View Issue Details

IDProjectCategoryView StatusLast Update
0025701Plugin - EmailReportingGeneralpublic2019-04-25 17:50
ReporterDaveid Assigned ToSL-Gundam  
PrioritynormalSeverityminorReproducibilityhave not tried
Status resolvedResolutionfixed 
Summary0025701: Slow IMAP parsing
Description

The plugin has become very slow, taking 0000060:0000120 seconds to run.
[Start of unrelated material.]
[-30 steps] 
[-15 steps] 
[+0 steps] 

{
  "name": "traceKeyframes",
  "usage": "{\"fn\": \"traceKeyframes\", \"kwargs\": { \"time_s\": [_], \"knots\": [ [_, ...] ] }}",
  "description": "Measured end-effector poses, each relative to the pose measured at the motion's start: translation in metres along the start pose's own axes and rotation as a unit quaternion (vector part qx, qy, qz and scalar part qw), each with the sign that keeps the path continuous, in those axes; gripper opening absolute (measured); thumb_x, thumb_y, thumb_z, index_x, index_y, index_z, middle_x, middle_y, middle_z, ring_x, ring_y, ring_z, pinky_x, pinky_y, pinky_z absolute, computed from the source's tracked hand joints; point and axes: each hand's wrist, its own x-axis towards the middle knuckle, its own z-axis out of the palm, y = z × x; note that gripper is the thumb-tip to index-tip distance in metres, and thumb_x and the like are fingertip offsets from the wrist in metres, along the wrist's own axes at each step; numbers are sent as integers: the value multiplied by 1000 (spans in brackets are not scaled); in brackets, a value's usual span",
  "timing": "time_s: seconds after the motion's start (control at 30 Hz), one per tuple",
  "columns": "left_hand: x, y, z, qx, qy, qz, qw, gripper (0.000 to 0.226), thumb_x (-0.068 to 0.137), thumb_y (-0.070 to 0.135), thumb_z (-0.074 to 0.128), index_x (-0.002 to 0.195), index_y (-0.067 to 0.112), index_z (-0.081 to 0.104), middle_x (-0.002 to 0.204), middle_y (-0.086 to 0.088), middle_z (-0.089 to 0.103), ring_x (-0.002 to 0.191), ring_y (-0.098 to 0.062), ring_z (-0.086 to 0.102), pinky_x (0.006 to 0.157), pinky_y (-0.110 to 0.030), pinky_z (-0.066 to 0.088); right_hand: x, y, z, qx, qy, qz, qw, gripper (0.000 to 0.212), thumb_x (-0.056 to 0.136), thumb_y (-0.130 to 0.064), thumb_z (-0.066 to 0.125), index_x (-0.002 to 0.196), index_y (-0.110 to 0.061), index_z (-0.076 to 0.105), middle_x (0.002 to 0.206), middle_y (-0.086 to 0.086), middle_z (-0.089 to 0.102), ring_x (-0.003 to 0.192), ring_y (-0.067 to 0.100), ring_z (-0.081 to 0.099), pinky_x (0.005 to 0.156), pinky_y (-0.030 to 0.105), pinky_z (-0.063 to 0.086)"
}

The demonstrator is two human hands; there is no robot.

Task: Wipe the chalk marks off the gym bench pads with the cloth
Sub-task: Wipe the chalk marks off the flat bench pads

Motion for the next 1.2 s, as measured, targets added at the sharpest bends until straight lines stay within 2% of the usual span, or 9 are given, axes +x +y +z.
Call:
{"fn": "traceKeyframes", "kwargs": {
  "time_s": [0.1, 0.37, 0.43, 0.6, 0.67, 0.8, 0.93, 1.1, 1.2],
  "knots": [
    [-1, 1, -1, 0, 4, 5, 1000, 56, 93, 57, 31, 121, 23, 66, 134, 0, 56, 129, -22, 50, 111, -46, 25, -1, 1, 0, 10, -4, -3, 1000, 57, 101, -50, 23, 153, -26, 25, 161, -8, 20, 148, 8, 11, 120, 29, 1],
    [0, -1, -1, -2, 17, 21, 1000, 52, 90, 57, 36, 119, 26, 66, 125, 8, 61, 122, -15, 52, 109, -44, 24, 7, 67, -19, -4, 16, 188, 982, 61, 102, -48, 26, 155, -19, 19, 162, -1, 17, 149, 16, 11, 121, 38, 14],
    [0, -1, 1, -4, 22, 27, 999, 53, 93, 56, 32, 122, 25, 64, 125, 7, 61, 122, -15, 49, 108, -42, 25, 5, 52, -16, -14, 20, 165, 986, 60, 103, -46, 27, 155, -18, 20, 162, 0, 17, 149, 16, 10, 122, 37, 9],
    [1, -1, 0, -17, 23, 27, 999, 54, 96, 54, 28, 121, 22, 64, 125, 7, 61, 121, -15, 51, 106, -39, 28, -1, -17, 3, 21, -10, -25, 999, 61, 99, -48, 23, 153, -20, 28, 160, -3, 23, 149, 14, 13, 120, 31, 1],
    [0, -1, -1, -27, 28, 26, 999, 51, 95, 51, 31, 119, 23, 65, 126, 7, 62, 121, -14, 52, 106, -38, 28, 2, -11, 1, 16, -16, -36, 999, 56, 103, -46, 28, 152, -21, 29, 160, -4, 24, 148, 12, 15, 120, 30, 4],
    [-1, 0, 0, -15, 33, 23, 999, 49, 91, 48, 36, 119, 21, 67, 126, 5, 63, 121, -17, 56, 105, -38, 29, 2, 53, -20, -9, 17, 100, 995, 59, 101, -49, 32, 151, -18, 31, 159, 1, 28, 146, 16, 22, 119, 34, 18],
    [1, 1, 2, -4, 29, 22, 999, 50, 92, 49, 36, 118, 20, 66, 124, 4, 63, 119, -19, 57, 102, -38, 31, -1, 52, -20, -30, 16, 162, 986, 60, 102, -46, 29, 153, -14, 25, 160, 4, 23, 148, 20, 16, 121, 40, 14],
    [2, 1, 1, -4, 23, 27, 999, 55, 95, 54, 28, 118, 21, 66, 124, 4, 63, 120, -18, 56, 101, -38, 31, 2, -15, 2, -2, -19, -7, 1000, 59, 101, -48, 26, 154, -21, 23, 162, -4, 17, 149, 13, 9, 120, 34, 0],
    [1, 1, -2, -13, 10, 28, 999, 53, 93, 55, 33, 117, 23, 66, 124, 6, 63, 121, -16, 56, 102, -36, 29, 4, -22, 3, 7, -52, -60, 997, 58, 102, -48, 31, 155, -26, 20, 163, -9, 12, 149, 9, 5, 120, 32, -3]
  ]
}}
I have narrowed it down to the parsing the response of the FETCH imap calls

I see it makes 739 FETCH calls, the first of which seems to be for a message for March 13th, it starts as follows

* 1 FETCH (RFC822.SIZE 1050717 UID 10334 FLAGS (\Seen \Deleted) ENVELOPE ("Wed, 13 Mar 2019 11:19:56 +0000" 

the last is from an email from today.

90% of the run time seems to be parsing these 739 responses, i have observed as such with logging also.

I get the feeling that it's not supposed to get getting 739 messages every time and in fact these are supposed to be marked somewhere as done?

Not sure when this started happening but any help is appreciated :)

mantis is version 2.19.0, EmailReporting is github master, email server is office365

have attached some trace / profiling info

TagsNo tags attached.
Attached Files
output2.svg (110,386 bytes)   
output2.svg (110,386 bytes)   
slowparsing.png (24,984 bytes)   
slowparsing.png (24,984 bytes)   
output.481.svg (118,168 bytes)   
output.481.svg (118,168 bytes)   

Activities

Daveid

Daveid

2019-04-17 14:56

reporter   ~0061954

0000060:0000120 was supposed to be approx 120 seconds ( ~120s)

SL-Gundam

SL-Gundam

2019-04-17 15:08

reporter   ~0061955

Last edited: 2019-04-17 15:10

Well the issue is that for every message in a folder EmailReprting needs to retrieve the status flags and verify to see if the message needs to be processed (this includes messages marked as deleted)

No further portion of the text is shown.